◆ Material provided
-*-*-

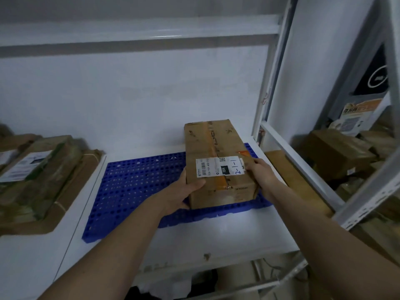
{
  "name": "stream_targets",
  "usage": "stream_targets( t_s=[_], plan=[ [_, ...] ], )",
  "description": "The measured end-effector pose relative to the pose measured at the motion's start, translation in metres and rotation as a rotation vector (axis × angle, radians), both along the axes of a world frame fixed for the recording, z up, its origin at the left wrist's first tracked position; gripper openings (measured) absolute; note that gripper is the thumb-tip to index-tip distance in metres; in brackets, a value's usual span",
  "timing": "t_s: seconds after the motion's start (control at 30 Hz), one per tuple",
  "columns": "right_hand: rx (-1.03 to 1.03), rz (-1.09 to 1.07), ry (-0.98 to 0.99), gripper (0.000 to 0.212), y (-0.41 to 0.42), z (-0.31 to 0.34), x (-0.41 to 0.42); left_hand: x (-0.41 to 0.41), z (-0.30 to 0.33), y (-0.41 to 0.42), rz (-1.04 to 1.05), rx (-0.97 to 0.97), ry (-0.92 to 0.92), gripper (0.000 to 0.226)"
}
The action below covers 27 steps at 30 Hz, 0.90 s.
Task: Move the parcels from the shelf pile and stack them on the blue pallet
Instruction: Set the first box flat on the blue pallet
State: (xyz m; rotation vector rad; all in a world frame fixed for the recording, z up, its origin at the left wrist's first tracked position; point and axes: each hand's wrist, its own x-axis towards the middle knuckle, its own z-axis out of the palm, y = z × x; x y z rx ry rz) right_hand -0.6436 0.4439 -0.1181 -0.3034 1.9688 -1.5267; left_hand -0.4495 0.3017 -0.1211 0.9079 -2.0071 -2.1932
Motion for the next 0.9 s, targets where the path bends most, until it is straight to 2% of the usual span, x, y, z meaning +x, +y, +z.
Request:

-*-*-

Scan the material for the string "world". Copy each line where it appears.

◆ Solution to this problem
  "description": "The measured end-effector pose relative to the pose measured at the motion's start, translation in metres and rotation as a rotation vector (axis × angle, radians), both along the axes of a world frame fixed for the recording, z up, its origin at the left wrist's first tracked position; gripper openings (measured) absolute; note that gripper is the thumb-tip to index-tip distance in metres; in brackets, a value's usual span",
State: (xyz m; rotation vector rad; all in a world frame fixed for the recording, z up, its origin at the left wrist's first tracked position; point and axes: each hand's wrist, its own x-axis towards the middle knuckle, its own z-axis out of the palm, y = z × x; x y z rx ry rz) right_hand -0.6436 0.4439 -0.1181 -0.3034 1.9688 -1.5267; left_hand -0.4495 0.3017 -0.1211 0.9079 -2.0071 -2.1932

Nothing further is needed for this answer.